Hi everybody,
On the CAL/cuda front, I've basically been attempting to port my cuda Cholesky factorization program to AMD cards with CAL/IL, hoping for a significant performance improvement, especially in double precision. As it turns out it has taken significantly longer to get working and so far the performance is not competitive: my cuda routine does 100 GFLOP/s SP and 40 GFLOP/s DP on a GTX260, whereas the best IL one so far does 30 GFLOP/s SP and I haven't even tried DP on a 1GB 4870. The algorithm requires lots (but not prohibitive) amounts of memory access, read and write, and I think the key problem is that AMD have not released sufficient information to date on how to access memory effectively and reuse it 100% effectively (via the caches), both within and across wavefronts, making an informed implementation impossible. Nvidia cards with their straightforward uncached global memory and register-quick shared memory seem to "just work" much better in this regard. My overall impression so far is that the AMD setup is "fussier" and so it is much harder to achieve really good performance. (Take for example global buffers: you can only have one, from a kernel you can't in general read from it efficiently, and from linux 64-bit at least, it has to be at least 256MB smaller than the size of memory on the card and you can't easily access it from the cpu if it's greater than 255MB. With cuda I can simply declare and use any number of arrays, and a single one can be up to 50MB of the total memory of the card.) This is not to say I haven't had problems with Nvidia -- I have noticed significant (factor of 2) slowdowns at certain matrix sizes related (I think) to the -undocumented- way in which memory is split between the multiple 64-bit channels of their cards, and also seen a significant (50%) improvement by pre-"blocking" the matrix in global memory -- perhaps related to -undocumented- paging effects.

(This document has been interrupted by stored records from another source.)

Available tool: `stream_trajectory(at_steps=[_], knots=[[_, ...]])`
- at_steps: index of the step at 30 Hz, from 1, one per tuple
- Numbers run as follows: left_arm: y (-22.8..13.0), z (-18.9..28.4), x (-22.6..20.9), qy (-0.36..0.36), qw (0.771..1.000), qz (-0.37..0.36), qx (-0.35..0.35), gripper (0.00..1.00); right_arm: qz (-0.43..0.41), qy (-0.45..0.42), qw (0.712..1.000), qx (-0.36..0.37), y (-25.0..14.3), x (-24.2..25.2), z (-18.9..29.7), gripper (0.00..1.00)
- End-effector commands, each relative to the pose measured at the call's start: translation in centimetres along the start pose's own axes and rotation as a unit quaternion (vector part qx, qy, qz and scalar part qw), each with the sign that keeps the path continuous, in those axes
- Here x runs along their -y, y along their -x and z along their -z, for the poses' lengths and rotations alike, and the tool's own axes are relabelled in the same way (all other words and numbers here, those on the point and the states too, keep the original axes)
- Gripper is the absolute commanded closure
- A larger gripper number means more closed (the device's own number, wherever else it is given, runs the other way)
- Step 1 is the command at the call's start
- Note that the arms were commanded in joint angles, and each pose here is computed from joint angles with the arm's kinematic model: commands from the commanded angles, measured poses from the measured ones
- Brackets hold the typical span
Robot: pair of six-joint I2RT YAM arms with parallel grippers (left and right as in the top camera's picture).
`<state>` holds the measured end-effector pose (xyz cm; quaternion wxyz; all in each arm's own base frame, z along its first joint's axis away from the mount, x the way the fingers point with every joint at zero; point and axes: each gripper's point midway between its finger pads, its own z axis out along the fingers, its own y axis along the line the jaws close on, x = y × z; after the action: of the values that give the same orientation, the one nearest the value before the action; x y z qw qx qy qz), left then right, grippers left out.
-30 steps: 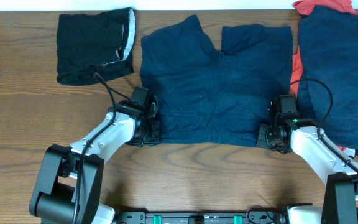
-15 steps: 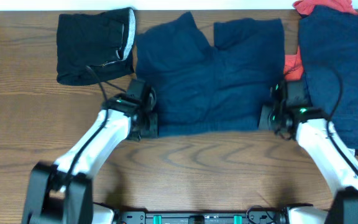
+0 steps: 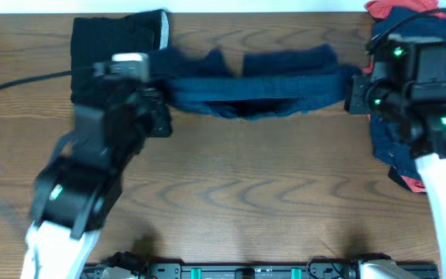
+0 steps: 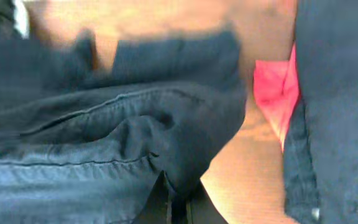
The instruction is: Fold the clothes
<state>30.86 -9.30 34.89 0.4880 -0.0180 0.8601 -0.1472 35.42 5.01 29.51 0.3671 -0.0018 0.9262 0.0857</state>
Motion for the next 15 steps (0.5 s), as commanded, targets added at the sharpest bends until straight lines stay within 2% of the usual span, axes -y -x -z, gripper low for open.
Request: stream_trajectory(at_steps=[1, 7, 11, 15], knots=[[4.4, 5.4, -1.5, 0.043, 0.994, 0.013, 0.103, 0.93, 0.027, -0.01, 0.997, 0.07, 3.4, -0.2, 5.4, 0.99], [6.2, 10.2, -1.5, 0.033, 0.984, 0.019, 0.175, 0.94, 0.04, -0.027, 0.988, 0.15, 6.1, -0.5, 13.3, 0.99], [6.8, 11.3, -1.3, 0.025, 0.98, 0.022, 0.198, 0.94, 0.044, -0.049, 0.979, 0.195, 7.0, -0.1, 17.7, 0.99], [7.3, 11.6, -1.2, 0.021, 0.978, 0.023, 0.208, 0.94, 0.043, -0.061, 0.976, 0.203, 6.3, 0.1, 20.0, 0.99]])
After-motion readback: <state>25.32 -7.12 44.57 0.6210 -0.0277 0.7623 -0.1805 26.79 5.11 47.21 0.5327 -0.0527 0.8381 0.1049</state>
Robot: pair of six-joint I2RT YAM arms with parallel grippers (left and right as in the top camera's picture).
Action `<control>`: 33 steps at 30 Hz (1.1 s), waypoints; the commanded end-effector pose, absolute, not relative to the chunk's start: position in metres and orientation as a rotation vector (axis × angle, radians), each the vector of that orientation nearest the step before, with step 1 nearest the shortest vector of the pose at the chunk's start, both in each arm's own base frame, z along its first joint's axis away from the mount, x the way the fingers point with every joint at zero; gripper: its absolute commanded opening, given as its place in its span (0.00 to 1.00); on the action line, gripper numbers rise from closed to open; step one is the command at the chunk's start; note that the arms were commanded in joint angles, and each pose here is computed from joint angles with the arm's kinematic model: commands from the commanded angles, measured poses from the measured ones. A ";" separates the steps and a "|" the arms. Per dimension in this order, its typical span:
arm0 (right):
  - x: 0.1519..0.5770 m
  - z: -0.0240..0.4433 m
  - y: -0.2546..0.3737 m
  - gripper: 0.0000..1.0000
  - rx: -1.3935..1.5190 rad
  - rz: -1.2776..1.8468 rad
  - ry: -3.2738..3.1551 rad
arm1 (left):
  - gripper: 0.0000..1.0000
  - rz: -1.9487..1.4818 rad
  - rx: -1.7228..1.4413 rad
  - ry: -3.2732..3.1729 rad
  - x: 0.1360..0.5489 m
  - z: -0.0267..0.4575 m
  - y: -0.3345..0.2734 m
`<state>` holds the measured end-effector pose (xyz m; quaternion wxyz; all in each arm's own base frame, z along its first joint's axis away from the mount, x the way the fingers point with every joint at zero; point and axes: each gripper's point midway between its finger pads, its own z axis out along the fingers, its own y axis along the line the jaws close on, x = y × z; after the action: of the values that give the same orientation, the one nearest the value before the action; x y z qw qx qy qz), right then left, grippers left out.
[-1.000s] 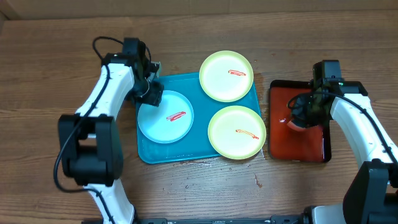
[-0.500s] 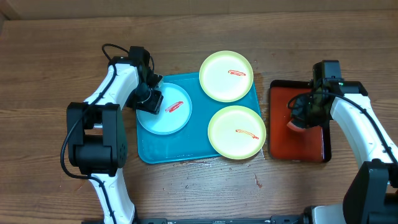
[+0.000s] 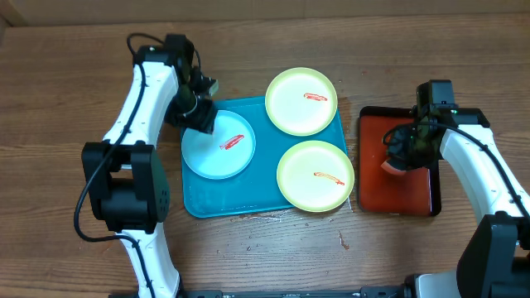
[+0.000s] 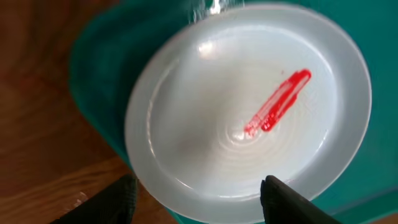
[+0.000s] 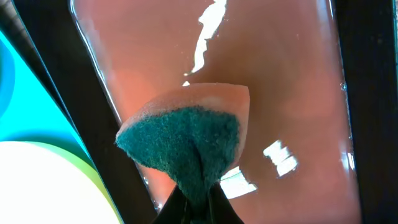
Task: Clean dirty plates on tray and stack at the side
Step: 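Lower the left gripper and grasp the white plate's left rim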
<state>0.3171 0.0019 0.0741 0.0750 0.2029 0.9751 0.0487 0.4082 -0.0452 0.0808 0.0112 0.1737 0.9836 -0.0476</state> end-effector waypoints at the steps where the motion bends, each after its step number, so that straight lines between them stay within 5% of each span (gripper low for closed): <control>1: 0.320 0.078 0.005 0.04 0.596 0.169 2.910 | 0.64 -0.105 0.672 2.975 0.427 0.087 -0.035; 10: 0.321 0.078 0.005 0.04 0.589 0.168 2.908 | 0.64 0.060 0.824 2.988 0.434 0.053 -0.015; 14: 0.321 0.078 0.005 0.04 0.589 0.169 2.906 | 0.54 -0.015 0.827 2.989 0.435 0.042 -0.023; 25: 0.321 0.078 0.005 0.04 0.588 0.169 2.907 | 0.50 -0.067 0.833 3.101 0.419 0.012 -0.023; 33: 0.323 0.078 0.005 0.04 0.581 0.170 2.898 | 0.37 -0.080 0.725 3.176 0.408 0.012 -0.023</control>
<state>0.3204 0.0028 0.0747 0.0810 0.2015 0.9747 0.0527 0.4152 -0.0215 0.0160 -0.0435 0.2505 0.9670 -0.0145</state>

In fact I think that both companies need to provide much more optimization information to make using gpu's worthwhile even as part of a supercomputer. To beat a modern multiway multicore cpu node (especially if you can exploit a vendor-supplied library...) the gpu's have to be doing close to optimal, and the latter is very hard to achieve at present for a non-"pure streaming" application.
From some of Micah's comments in other threads though I am hopeful for significant documentation and compiler improvements shortly so plan to try the CAL/IL option again then!
Best,
Steven.